Jack Stormalong wagged his head, grinning.
“I haven’t any skins.”
“I don’t believe you’ve ever shot one at all,” said Jane.
“Oh, he h
as, haven’t you?”
“I’ve put a bullet into one, if you count that. But you have to stand down in favour of the senior man in the party—the Resident, in this case …”
They talked a while vaguely about India, during which Katherine listened sourly. Their goodwill at dinner, allied with their resumed assumption that this night was like any other night, had once more awoken regret in her that she must leave them. Now that the surface of their relations had quietened in her mind, she saw that only her inquisitive imagination had prevented the holiday being like this from the evening she arrived—an untroubled expanse resembling a lake between hills. She wished it could go on.

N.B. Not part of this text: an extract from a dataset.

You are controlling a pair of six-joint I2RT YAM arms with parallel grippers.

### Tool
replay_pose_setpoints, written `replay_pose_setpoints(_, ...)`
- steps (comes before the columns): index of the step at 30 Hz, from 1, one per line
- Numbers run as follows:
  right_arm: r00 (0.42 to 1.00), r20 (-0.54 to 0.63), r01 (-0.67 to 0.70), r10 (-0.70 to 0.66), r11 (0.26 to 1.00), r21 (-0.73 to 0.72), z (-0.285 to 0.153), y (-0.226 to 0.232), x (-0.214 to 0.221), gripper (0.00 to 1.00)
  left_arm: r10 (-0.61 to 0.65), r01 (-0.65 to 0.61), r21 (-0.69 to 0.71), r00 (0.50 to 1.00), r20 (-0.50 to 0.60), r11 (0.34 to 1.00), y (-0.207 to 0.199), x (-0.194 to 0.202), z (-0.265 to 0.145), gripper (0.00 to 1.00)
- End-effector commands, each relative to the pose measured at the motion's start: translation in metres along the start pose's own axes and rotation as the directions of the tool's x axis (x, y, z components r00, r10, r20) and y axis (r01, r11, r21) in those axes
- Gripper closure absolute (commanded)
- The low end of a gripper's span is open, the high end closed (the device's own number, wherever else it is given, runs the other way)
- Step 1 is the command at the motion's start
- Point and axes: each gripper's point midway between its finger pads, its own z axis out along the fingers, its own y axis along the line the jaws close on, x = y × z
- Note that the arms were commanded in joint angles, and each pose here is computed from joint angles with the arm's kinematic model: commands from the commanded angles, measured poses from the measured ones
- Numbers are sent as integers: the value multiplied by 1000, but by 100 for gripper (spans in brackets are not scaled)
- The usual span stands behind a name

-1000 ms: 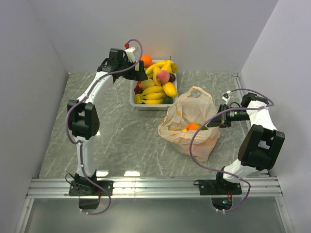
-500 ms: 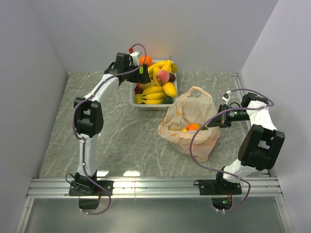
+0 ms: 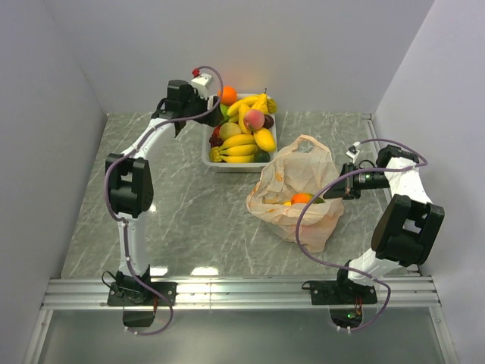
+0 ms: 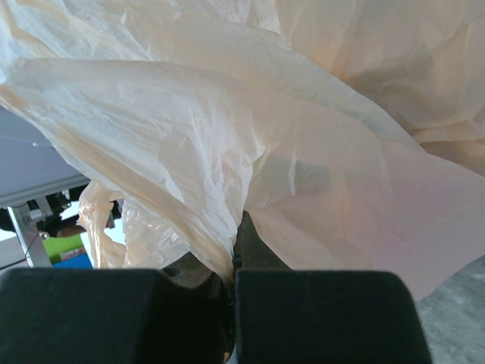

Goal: Place the fake fruits into the plastic bag and tie a complex knot

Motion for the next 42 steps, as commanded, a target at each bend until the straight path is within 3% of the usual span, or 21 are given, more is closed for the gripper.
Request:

Although she was eager to return to her own life and country, she wished she could stay a little longer to watch the quiet procession of evenings, of meals on the dark table, of small presents of hothouse fruit from neighbours left wrapped in baskets in the porch with a note, of the river drifting southward. Now that it was too late, she felt that all the time she had been paying attention to the wrong things.
But Jack Stormalong, encouraged by the others, was deep in tigers. “Of course, you don’t find them unless you go out and look for them,” he said. “As a rule, they keep out of your way. If they start killing, it’s different. If a tiger kills a man, you have to do something about it for the sake of prestige—and they say as well, of course, that once a tiger gets a taste for human flesh it won’t look for anything different. I don’t know about that. But obviously men are easy things to kill—we’ve no claws or horns or tusks … we can’t even run fast.”